- [Dataset content]
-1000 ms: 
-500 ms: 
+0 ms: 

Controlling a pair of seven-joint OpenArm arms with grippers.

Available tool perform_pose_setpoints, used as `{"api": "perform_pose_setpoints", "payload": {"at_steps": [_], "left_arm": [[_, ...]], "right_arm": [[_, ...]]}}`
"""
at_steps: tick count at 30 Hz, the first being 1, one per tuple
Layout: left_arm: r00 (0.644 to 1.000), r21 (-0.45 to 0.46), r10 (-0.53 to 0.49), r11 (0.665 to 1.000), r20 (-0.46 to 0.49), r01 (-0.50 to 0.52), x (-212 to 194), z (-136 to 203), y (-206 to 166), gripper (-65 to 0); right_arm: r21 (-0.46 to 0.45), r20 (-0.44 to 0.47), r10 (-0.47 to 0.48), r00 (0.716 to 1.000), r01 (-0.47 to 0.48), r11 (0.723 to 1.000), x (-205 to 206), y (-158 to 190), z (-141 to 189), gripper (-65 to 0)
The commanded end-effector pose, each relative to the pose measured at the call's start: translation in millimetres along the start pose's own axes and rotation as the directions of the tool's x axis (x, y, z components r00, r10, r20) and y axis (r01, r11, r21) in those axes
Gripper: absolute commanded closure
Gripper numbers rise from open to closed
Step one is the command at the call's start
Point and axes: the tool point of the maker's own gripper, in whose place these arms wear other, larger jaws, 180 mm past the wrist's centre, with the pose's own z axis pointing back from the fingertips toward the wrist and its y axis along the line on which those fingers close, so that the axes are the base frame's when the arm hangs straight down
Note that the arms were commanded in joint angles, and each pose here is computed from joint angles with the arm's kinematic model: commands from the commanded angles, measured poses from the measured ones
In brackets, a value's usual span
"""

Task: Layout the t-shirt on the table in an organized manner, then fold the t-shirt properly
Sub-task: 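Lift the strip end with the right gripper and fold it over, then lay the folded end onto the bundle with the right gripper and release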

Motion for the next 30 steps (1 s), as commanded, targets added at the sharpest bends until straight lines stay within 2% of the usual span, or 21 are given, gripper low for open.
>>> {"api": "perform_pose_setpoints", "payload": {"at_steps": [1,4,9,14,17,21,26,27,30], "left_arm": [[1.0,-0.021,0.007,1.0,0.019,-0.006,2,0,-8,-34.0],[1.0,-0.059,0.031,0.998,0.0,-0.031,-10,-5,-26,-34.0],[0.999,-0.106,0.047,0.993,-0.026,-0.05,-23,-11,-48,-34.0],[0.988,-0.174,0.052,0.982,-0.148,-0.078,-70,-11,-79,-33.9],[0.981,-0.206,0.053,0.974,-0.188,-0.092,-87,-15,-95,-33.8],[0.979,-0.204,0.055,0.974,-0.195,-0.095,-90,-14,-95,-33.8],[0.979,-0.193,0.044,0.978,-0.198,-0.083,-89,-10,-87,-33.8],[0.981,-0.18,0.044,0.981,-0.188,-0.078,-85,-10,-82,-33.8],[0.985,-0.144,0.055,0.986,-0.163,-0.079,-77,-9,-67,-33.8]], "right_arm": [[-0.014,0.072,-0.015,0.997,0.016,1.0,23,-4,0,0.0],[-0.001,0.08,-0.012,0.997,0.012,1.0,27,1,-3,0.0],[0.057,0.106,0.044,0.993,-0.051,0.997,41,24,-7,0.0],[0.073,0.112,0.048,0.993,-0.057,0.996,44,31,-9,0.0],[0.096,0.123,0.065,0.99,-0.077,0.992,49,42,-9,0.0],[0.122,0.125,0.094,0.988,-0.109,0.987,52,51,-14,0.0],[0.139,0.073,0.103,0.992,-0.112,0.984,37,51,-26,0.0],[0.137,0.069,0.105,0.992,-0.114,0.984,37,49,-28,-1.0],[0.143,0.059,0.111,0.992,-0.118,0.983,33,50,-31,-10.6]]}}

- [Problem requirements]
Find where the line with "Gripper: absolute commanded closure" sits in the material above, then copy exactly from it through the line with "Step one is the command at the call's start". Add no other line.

- [Answer box]
Gripper: absolute commanded closure
Gripper numbers rise from open to closed
Step one is the command at the call's start

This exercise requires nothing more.